Is there a better way to check for each element in a dataframe that it is contained in a given string?

46 views Asked by At

Let's say we have a dataframe df representing the activities of some people as follow:

index Mary Tristan Louise Arnaud Justin Stacy
0 Engineer Software Engineer Rock Singer Rap Singer Lumberjack Biomedical Engineer
1 Guitarist Aerospace Engineer Author Figherfighter
2 Business Man

And I would like to check if each activity is or might be software engineering. With s = 'Software Engineer', we would obtain:

index Mary Tristan Louise Arnaud Justin Stacy
0 True True False False False False
1 False False False False False False
2 False False False False False False

Which mean that I want to test for all cells in df that they are or are not a substring of s. What already works is the following, but it looks dirty:

s = 'Software Engineer'
df.apply(lambda col: col.apply(lambda x: str(x) in s))

What bothers me is the double apply, there might be a better solution right?

2

There are 2 answers

0
abdelgha4 On BEST ANSWER

To check every cell in your dataframe if it is a substring of s no need to numpy, you can use applymap :

df.applymap(lambda cell: bool(cell) and cell in s)

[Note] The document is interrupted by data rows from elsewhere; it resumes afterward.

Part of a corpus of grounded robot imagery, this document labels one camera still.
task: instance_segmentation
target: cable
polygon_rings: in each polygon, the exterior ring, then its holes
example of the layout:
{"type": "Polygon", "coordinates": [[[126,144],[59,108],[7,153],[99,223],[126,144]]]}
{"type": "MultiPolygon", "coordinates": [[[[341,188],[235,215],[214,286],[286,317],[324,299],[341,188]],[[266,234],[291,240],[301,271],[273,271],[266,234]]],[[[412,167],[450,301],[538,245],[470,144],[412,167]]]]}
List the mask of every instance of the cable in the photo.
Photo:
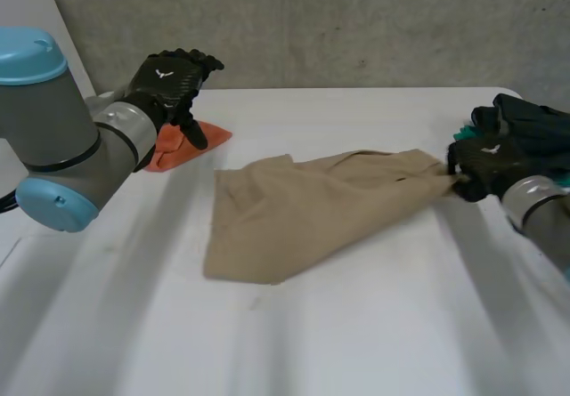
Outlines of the cable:
{"type": "Polygon", "coordinates": [[[17,207],[18,203],[16,202],[16,190],[0,198],[0,214],[3,214],[4,212],[10,212],[17,207]]]}

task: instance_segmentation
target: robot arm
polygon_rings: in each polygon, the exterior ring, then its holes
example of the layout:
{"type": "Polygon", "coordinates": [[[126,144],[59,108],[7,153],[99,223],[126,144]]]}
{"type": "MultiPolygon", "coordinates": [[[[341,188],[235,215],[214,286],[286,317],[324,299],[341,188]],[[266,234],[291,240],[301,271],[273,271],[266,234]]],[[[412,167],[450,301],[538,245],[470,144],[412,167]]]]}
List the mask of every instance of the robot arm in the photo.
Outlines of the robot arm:
{"type": "Polygon", "coordinates": [[[570,280],[570,197],[534,175],[513,184],[501,204],[513,225],[570,280]]]}
{"type": "Polygon", "coordinates": [[[570,280],[570,197],[533,165],[509,137],[456,141],[450,174],[460,169],[455,192],[470,202],[499,198],[513,227],[529,238],[570,280]]]}
{"type": "Polygon", "coordinates": [[[29,172],[15,193],[22,210],[52,229],[81,231],[148,163],[164,124],[205,149],[190,107],[223,67],[198,51],[151,55],[124,96],[95,103],[92,116],[51,36],[0,28],[0,133],[29,172]]]}

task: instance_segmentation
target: white logo
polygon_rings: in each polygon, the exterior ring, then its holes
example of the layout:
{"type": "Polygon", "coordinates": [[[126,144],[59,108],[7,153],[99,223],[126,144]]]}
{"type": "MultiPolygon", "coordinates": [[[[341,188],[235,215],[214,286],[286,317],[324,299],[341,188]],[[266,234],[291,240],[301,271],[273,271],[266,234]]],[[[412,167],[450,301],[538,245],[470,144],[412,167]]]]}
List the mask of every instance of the white logo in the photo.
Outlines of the white logo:
{"type": "Polygon", "coordinates": [[[491,153],[491,154],[497,154],[499,152],[499,148],[501,147],[500,144],[495,145],[494,149],[481,149],[481,151],[483,151],[484,153],[491,153]]]}
{"type": "Polygon", "coordinates": [[[158,70],[156,70],[156,72],[157,72],[157,76],[159,76],[160,78],[172,76],[175,73],[174,71],[170,71],[169,73],[161,73],[158,70]]]}

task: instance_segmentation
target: beige cloth
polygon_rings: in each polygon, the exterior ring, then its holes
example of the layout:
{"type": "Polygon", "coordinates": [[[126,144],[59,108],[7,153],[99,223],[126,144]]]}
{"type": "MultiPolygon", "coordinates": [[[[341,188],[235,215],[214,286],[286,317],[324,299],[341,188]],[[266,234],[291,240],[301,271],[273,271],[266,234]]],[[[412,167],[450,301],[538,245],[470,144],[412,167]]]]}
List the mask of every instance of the beige cloth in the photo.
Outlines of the beige cloth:
{"type": "Polygon", "coordinates": [[[426,207],[451,184],[444,165],[420,150],[305,163],[279,156],[218,171],[204,275],[280,283],[426,207]]]}

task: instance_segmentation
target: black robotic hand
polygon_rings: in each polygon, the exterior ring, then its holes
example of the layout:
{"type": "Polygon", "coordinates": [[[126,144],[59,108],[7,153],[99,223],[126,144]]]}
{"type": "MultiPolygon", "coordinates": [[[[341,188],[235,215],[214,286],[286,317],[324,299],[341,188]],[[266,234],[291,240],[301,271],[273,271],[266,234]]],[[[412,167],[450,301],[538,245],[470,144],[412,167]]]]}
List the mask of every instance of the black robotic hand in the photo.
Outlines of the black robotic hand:
{"type": "Polygon", "coordinates": [[[449,146],[449,174],[460,177],[453,190],[468,202],[493,194],[502,198],[515,182],[535,174],[530,161],[509,137],[488,136],[456,141],[449,146]]]}
{"type": "Polygon", "coordinates": [[[146,109],[153,108],[157,127],[166,123],[180,126],[188,141],[197,149],[204,150],[208,147],[208,140],[190,108],[202,83],[217,69],[224,69],[224,64],[196,49],[189,53],[176,49],[149,55],[125,90],[123,101],[146,109]]]}

Note: bool(cell) is used to exclude empty and NaN cells and mark them as False.

Also if you want the other way around, ie. check if s is a substring of each cell, you can use vectorized string functions to further optimize your code:

df.apply(lambda column: column.str.contains(s))
0
Debi Prasad On

One of the methods that you can do is using the properties of numpy arrays and then getting the appropriate solution

# Let's assume df is your dataframe which contains all the information
df=df.fillna('None')
# replace the null values as None
values=df.values
boolean_values=values=='Software Engineer'

Now your boolean_values array will contain the data in the exact format you want, and now you can just reframe the dataframe in the way you want

cols=df.columns
df=pd.DataFrame(boolean_values,columns=cols)

And there you go you have the desired output.